Luís Roberto Barroso

A Comissão de Constituição e Justiça (CCJ) do Senado aprovou a indicação de Luís Roberto Barroso para o Supremo Tribunal Federal. Após longa sabatina, que durou cerca de oito horas, os membros da comissão aprovaram o nome de Barroso por 26 votos favoráveis e 1 contrário. Caberá agora ao plenário do Senado votar, em regime de urgência, para a aprovação final.

Barroso foi questionado sobre diversos temas, inclusive alguns atualmente em análise no STF, como o controle prévio da constitucionalidade do projeto de lei que trata da criação de partidos políticos. Para ele, a liminar concedida pelo ministro Gilmar Mendes determinando a suspensão da tramitação do projeto foi “uma decisão atípica”.

Perguntado sobre o processo do mensalão, Barroso disse que não estudou a ação penal ainda, mas acredita que pode não precisar votar sobre os embargos apresentados pelos réus condenados. “Na questão do mensalão, quem será determinante é o ministro Teori Zavascki.
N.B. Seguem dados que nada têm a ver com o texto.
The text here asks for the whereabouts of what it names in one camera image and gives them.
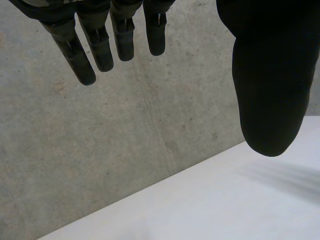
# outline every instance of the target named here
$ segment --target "white floor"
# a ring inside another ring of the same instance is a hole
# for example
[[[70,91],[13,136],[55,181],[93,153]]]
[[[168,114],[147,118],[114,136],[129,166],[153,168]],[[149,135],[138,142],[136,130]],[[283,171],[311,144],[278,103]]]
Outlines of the white floor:
[[[320,117],[268,158],[244,142],[40,240],[318,240]]]

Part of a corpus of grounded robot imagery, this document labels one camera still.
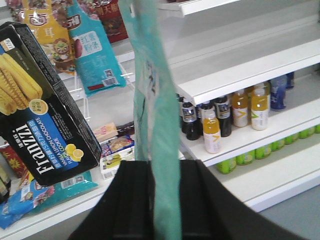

Porque, nas questões que foram julgadas por 5 a 4, se ele adotar a posição da minoria, aí sim caberá a mim desempatar. Mas se ele adotar a posição da maioria, eu nem precisarei me manifestar”, disse.

Luís Roberto Barroso é natural de Vassouras (RJ) e se formou na Universidade do Estado do Rio de Janeiro (Uerj). Ele advoga desde 1981 e é especialista em direito constitucional. Seu nome já havia sido cotado para o Supremo. Em diversos julgamentos, especialmente os ligados a temas socais, os ministros costumam fazer referência a suas ideias para fundamentar decisões.

Barroso ganhou projeção nacional devido à atuação no Supremo em vários processos de repercussão. Ele defendeu o ex-ativista político italiano Cesare Battisti, as uniões estáveis homoafetivas, as pesquisas com células-tronco embrionárias, a interrupção da gestação de fetos anencéfalos e a proibição do nepotismo. Em todos esses casos, as teses de Barroso saíram vitoriosas.

Recentemente, na condição de procurador do estado do Rio de Janeiro, conseguiu que o STF suspendesse os efeitos da Lei dos Royalties, que estabeleceria novo regime de partilha dos valores obtidos pela exploração de petróleo e gás natural.